- [Task]
Give again, word for word, each line of the data from the first through the one containing "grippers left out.". Pictures stay out.

- [Supplied material]

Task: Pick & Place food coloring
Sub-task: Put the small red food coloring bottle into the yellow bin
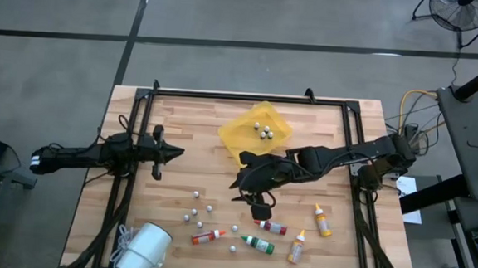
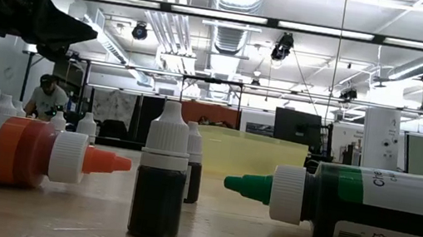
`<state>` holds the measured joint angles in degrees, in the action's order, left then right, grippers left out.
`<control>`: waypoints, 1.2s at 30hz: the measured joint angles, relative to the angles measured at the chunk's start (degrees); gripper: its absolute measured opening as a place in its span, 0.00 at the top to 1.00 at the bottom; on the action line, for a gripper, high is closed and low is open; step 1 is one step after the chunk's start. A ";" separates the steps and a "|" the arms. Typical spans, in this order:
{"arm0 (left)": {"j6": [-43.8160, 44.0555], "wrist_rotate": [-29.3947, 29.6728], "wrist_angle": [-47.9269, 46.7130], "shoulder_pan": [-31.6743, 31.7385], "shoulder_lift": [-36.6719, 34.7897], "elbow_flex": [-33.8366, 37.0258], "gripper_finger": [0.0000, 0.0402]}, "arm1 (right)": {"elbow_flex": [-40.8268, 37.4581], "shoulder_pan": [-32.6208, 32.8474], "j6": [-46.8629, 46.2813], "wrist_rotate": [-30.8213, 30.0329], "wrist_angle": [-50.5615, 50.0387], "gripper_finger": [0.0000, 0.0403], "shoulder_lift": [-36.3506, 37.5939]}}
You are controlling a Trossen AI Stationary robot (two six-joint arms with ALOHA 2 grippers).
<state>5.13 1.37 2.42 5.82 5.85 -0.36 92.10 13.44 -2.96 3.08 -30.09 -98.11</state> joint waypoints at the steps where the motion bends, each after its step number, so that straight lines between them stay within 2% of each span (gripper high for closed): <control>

- [Task answer]
Task: Pick & Place food coloring
Sub-task: Put the small red food coloring bottle into the yellow bin
`<state>` holds the measured joint angles in degrees, in the action's order, left then right, grippers left out.

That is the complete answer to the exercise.